Parecía ansioso, pero en su mirada sombría brillaba la emoción de un cazador.
—No, estoy bien. Tan solo un poco conmocionada…
Salió disparado, zigzagueando entre las filas de coches aparcados, en un esfuerzo inútil de atrapar al culpable y evitar que huyera. Oí el quejido del motor y el chirrido de los neumáticos cuando el conductor aceleró.
Tanto mi imaginación como mis nervios habían recibido una sobredosis de estímulos. No me hubiera sorprendido oír disparos, o algo parecido; sin embargo, cuando el ruido del motor desapareció, el aparcamiento quedó sumido en un silencio absoluto.
Devlin se acercó corriendo, con el teléfono pegado al oído. Dijo unas frases rápidas, casi incomprensibles, escuchó una respuesta y después colgó.
—¿Ha podido ver al conductor? —preguntó.
—No, lo siento. Todo ha ocurrido muy rápido. ¿Y usted?
—Estaba demasiado lejos. Ni siquiera he podido leer la matrícula.
—Entonces será imposible seguirle el rastro, ¿verdad? Tendré que ser yo quien pague los daños —farfullé refiriéndome al cristal roto.
Me miró algo contrariado y después se giró hacia el coche.
—¿Le falta algo?
—El maletín.
—¿Estaba en la parte de detrás?
—Sí.
—¿A la vista?
—No exactamente. Estaba detrás del asiento trasero. Uno tenía que asomarse por la ventanilla para verlo.
—¿Alguien la vio dejarlo ahí?
Lo pensé durante unos momentos y me encogí de hombros.
—Es posible. He pasado la tarde en la biblioteca de la universidad, así que supongo que alguien podría haberme visto guardarlo.
—¿Vino directamente aquí?
—No, antes pasé por casa para ducharme y cambiarme de ropa.
—¿Se llevó el maletín?
—No, lo dejé en el coche. De hecho, no acostumbro a guardarlo en casa porque nunca llevo cosas de valor. Solo documentos y archivos de trabajo.
—¿Como fotografías del cementerio de Oak Grove?
Francamente, no se me había ocurrido.
Supongo que la soledad y la vocación que exigía mi trabajo habían atrofiado mis instintos respecto al mundo real.
—No creerá que el robo puede estar relacionado con el cadáver hallado en el cementerio, ¿verdad?
No hubo respuesta.
—¿Tiene copias de las fotografías?
—Por supuesto. Siempre almaceno las imágenes digitales en Internet. He tenido demasiados disgustos con discos duros para dejar algo al azar.

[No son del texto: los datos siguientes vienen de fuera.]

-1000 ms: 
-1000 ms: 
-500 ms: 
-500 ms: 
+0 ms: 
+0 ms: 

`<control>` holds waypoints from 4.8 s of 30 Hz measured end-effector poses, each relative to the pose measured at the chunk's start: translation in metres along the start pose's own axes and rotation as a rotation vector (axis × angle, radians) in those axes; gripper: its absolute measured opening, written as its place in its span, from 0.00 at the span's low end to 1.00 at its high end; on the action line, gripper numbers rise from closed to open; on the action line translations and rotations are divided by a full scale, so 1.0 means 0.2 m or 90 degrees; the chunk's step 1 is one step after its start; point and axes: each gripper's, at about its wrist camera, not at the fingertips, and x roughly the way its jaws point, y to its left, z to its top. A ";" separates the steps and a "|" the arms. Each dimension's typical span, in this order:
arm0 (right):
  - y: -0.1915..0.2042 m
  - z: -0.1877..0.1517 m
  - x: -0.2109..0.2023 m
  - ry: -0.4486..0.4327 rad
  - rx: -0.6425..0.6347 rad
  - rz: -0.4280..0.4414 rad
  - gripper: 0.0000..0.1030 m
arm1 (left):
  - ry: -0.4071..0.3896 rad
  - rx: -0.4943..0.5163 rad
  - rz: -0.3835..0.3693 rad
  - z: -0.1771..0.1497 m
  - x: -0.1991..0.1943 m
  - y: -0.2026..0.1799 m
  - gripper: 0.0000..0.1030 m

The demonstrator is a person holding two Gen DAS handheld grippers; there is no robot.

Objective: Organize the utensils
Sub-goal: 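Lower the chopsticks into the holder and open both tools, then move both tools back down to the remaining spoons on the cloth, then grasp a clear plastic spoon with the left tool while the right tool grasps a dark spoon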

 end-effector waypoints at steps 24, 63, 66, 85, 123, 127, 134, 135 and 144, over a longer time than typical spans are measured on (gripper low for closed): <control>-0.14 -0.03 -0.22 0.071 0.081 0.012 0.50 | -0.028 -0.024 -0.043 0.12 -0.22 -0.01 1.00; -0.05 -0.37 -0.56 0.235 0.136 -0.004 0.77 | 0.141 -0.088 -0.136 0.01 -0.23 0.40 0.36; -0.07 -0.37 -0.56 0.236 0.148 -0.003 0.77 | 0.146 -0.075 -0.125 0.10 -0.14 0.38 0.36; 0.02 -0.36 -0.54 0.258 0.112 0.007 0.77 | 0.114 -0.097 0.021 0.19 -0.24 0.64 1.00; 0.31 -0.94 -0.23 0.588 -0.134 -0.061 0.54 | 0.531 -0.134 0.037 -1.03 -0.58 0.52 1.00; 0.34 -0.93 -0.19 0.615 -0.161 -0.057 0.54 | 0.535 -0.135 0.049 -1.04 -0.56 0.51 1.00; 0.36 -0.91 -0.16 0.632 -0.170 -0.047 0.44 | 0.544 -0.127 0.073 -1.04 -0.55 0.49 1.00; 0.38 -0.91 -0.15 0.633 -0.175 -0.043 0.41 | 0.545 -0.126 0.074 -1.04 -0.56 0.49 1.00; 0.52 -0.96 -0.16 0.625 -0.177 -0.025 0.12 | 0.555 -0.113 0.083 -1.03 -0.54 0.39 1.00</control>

Cada vez estaba más asustada. Mi preocupación no tenía nada que ver con los fantasmas que atormentaban a John Devlin. De hecho, ni siquiera los veía. Era como si la energía negativa que rodeaba mi coche los hubiera empujado hacia las tinieblas. O quizá se estaban arrastrando tras el velo. Fuera cual fuera el motivo, sabía que, tarde o temprano, volverían. El calor de Devlin los atraería, pues no podían existir sin él.
Me rodeé la cintura con los brazos. Estaba tiritando.
—¿Qué hago?
—Avisaremos a la policía para que redacte un informe. Presente la denuncia a la compañía de seguros, lo aceptará como prueba.
—No, me refiero a que… si realmente lo que ha pasado esta noche está relacionado con el homicidio, el asesino sabe quién soy. Y si ha organizado todo esto para conseguir las fotos, no tardará en darse cuenta de que hay copias.
—En ese caso, será mejor que demos con él cuanto antes —sentenció John Devlin.